Tess Monaghan is in her seventh book and she's in trouble from page one --- but her creator Laura Lippman isn't. Lippman is an author in full control of her characters, her story and her craft. As a lifelong mystery-lover, I get a certain feeling when I crack open a book like this and can immediately sense that I'm in good, sure hands with the author. I relax into that fictional world and let go, secure in the knowledge that I'll be taken places I've never been before, probably wouldn't have the courage to go alone and will return enriched by the experience. THE LAST PLACE is that kind of book.
So Tess gets arrested and goes before a judge. It is a kind of vigilante-justice situation, where her "victim" was more wrong than she. Still, Tess is sentenced to a six-month course in anger management with a shrink. These therapy sessions run in counterpoint to the main plot, a sort of ongoing character commentary that could easily have been overdone. A lesser author wouldn't have been able to resist. But for Lippman it's simply there, a part of this private investigator's life. For Tess, it is certainly not the most important part and insights are noted, tucked away in case they're needed later. She grows but it's no big deal --- she just keeps on keeping on.
That first bad guy --- the one who managed to turn himself into a victim --- may have been merely a nuisance, but there's a real sicko out there. In fact, some of the most outstanding writing in THE LAST PLACE is in sections that show us his view of the world. It's warped but atmospheric; he's twisted, poisoned by longing --- and the object of his longing is Tess Monaghan. She will not know this until very late in the book, but we know and we fear for her.
Tess has been hired by a coalition of humanitarian organizations to investigate a list of six deaths --- unsolved murders --- that are suspected to be rooted in domestic violence. All occurred not in the City of Baltimore, but in Baltimore County; all the cases are supposed to have been chosen at random by a volunteer at one of the participating organizations. Tess's job as private investigator is to go deeper into the deaths than the police in their various jurisdictions have done and to find the domestic violence link the police may have ignored. The coalition will then go to their legislators to ask for a spotlight on domestic violence and for new laws with bigger
teeth. Initially, Tess is thrilled to take the case, which seems to dovetail nicely with the goals of her therapy; she thinks, "At last I'll be one of the good guys." Uh-huh.
During her investigation she picks up a sidekick, a former state toll road cop who is now retired on disability and who is obsessed with solving one of the cases himself. He is a fascinating character to pair with forthright, aggressive Tess, who begins to occasionally glimpse a reason she might actually need to be in anger management. And on they go, while the sicko separately continues to tell his side of the tale, all unknown to Tess. For the reader, the suspense ratchets ever higher.
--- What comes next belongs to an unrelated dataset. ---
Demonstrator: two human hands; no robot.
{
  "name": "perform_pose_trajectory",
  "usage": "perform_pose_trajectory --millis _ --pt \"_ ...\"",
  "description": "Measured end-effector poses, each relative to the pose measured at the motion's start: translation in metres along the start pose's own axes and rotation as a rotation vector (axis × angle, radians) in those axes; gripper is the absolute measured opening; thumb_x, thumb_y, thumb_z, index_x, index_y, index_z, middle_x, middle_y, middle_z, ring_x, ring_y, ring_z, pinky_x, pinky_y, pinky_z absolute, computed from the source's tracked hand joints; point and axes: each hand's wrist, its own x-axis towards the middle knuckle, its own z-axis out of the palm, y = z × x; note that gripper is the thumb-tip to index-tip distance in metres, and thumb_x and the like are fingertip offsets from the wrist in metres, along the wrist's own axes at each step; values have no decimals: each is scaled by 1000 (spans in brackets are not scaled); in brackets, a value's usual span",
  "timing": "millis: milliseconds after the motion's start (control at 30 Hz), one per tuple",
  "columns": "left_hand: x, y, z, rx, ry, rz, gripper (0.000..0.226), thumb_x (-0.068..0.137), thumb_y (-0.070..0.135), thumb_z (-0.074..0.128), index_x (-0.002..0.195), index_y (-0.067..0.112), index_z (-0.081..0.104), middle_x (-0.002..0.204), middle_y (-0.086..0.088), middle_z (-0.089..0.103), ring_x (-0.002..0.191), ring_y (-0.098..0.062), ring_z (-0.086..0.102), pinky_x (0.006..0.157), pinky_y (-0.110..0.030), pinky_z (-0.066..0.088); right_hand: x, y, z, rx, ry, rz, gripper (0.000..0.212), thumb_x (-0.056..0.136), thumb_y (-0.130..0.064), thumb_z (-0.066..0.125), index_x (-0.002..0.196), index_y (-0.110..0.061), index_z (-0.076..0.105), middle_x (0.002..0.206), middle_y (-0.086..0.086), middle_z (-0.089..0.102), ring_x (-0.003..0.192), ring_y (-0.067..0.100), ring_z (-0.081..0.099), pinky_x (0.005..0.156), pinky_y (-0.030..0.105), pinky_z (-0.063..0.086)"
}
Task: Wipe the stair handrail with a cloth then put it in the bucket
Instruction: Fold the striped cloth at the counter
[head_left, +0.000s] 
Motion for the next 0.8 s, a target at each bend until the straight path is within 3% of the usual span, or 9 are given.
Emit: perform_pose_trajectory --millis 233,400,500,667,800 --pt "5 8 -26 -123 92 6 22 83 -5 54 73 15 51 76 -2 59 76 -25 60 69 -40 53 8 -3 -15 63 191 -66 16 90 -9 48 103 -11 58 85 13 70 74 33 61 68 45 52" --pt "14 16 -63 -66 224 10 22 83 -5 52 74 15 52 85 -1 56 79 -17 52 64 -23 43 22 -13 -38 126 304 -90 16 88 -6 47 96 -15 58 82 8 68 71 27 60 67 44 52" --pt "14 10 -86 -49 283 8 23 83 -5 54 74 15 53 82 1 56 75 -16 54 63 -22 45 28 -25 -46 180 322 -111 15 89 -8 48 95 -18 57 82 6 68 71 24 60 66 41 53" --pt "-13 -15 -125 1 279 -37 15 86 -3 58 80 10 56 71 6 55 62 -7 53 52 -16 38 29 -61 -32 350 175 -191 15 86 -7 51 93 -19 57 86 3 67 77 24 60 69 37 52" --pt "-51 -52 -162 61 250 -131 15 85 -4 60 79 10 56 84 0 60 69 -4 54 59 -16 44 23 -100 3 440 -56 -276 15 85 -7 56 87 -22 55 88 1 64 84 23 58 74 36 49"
While the plot expands, contracts, cracks open again and now and then doubles back on itself in convolutions only a master storyteller could handle, there are some wonderful moments where one can read for the sheer pleasure of the English language. Bearing in mind that most of the book is from Tess Monaghan's point of view and observations on the part of the author are always consistent with Tess's character, consider the economy and precision of the following: "It was the kind of fresh spring day that made everyone but T.S. Eliot feel hopeful"; "Julie was a heavy smoker. Being inside the house was like crawling into a pack of Marlboros"; "... her manner was slick as marble. Polite but hard, with nothing to grasp"; "Rationalization [is] what really separates humans from the rest of the animal kingdom. It's the opposite of Darwinism. Animals do what they have to do to survive, but it's all instinct. Humans do what they want to do, then work backward, trying to make a case for why it was essential to their survival."
That's the merest sample. There's much more and it all fits within the point of view. You don't get, say, a ten year-old child-character making narrative comments in Shakespearean language -- a device that is much praised by some critics, but it doesn't sit well with me.
When the language is this good and you can't guess the identity of that sicko guy with the scary yearnings no matter how often the plot turns back on itself, you have a book that ends too soon no matter how long it is. That's why I'm glad now that I somehow missed reading last year's Tess Monaghan book, IN A STRANGE PLACE, in hardcover. How could I have done that? It was a New York Times notable book-of-the-year --- shame on me. But never mind. IN A STRANGE PLACE is now out in paperback, so I'll buy it and prolong my Baltimore-based reading pleasure.
That reminds me: The Mayor of Baltimore recently gave Laura Lippman the city's Award for Excellence in Literature. I expect the Mayor wanted to be sure she doesn't forget her roots, because this mystery author is poised on the edge of flight --- into the high, thin regions where bestsellers dwell. Laura Lippman is certainly going to soar.